* TASK BRIEF *
Your answer should consist of the listing, repeated exactly.

=-=-=

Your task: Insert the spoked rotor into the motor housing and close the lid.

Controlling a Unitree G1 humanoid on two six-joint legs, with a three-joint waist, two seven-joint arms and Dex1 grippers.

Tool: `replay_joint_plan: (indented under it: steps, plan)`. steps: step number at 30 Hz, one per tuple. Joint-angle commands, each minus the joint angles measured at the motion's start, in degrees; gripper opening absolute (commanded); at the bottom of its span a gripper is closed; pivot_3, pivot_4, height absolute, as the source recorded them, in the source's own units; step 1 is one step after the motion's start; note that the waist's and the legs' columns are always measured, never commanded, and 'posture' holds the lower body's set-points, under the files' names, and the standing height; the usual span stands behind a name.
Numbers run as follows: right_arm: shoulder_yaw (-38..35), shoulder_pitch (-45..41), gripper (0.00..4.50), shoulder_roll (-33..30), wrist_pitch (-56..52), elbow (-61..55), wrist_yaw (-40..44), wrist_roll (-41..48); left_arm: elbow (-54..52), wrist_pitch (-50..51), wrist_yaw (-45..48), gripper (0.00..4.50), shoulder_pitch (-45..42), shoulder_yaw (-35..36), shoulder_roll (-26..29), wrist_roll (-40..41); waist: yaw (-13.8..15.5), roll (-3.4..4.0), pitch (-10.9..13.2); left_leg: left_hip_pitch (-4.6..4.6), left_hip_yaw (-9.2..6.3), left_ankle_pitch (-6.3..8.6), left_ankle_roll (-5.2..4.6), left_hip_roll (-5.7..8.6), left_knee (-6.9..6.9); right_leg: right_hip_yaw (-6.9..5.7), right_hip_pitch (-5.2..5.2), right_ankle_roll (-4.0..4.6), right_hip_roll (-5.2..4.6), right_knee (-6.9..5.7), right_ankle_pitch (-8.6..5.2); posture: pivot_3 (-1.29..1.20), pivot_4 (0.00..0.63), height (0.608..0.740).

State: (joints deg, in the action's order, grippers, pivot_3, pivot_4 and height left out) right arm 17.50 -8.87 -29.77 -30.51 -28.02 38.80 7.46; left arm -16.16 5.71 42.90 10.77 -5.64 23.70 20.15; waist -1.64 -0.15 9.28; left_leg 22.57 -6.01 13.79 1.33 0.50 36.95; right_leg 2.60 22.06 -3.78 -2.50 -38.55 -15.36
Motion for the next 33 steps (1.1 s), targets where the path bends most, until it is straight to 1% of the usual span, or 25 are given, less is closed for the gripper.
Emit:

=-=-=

* WRITTEN ANSWER *
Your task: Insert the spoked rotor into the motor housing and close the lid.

Controlling a Unitree G1 humanoid on two six-joint legs, with a three-joint waist, two seven-joint arms and Dex1 grippers.

Tool: `replay_joint_plan: (indented under it: steps, plan)`. steps: step number at 30 Hz, one per tuple. Joint-angle commands, each minus the joint angles measured at the motion's start, in degrees; gripper opening absolute (commanded); at the bottom of its span a gripper is closed; pivot_3, pivot_4, height absolute, as the source recorded them, in the source's own units; step 1 is one step after the motion's start; note that the waist's and the legs' columns are always measured, never commanded, and 'posture' holds the lower body's set-points, under the files' names, and the standing height; the usual span stands behind a name.
Numbers run as follows: right_arm: shoulder_yaw (-38..35), shoulder_pitch (-45..41), gripper (0.00..4.50), shoulder_roll (-33..30), wrist_pitch (-56..52), elbow (-61..55), wrist_yaw (-40..44), wrist_roll (-41..48); left_arm: elbow (-54..52), wrist_pitch (-50..51), wrist_yaw (-45..48), gripper (0.00..4.50), shoulder_pitch (-45..42), shoulder_yaw (-35..36), shoulder_roll (-26..29), wrist_roll (-40..41); waist: yaw (-13.8..15.5), roll (-3.4..4.0), pitch (-10.9..13.2); left_leg: left_hip_pitch (-4.6..4.6), left_hip_yaw (-9.2..6.3), left_ankle_pitch (-6.3..8.6), left_ankle_roll (-5.2..4.6), left_hip_roll (-5.7..8.6), left_knee (-6.9..6.9); right_leg: right_hip_yaw (-6.9..5.7), right_hip_pitch (-5.2..5.2), right_ankle_roll (-4.0..4.6), right_hip_roll (-5.2..4.6), right_knee (-6.9..5.7), right_ankle_pitch (-8.6..5.2); posture: pivot_3 (-1.29..1.20), pivot_4 (0.00..0.63), height (0.608..0.740).

State: (joints deg, in the action's order, grippers, pivot_3, pivot_4 and height left out) right arm 17.50 -8.87 -29.77 -30.51 -28.02 38.80 7.46; left arm -16.16 5.71 42.90 10.77 -5.64 23.70 20.15; waist -1.64 -0.15 9.28; left_leg 22.57 -6.01 13.79 1.33 0.50 36.95; right_leg 2.60 22.06 -3.78 -2.50 -38.55 -15.36
Motion for the next 33 steps (1.1 s), targets where the path bends most, until it is straight to 1% of the usual span, or 25 are given, less is closed for the gripper.
Emit:

Nothing remains open in this exercise.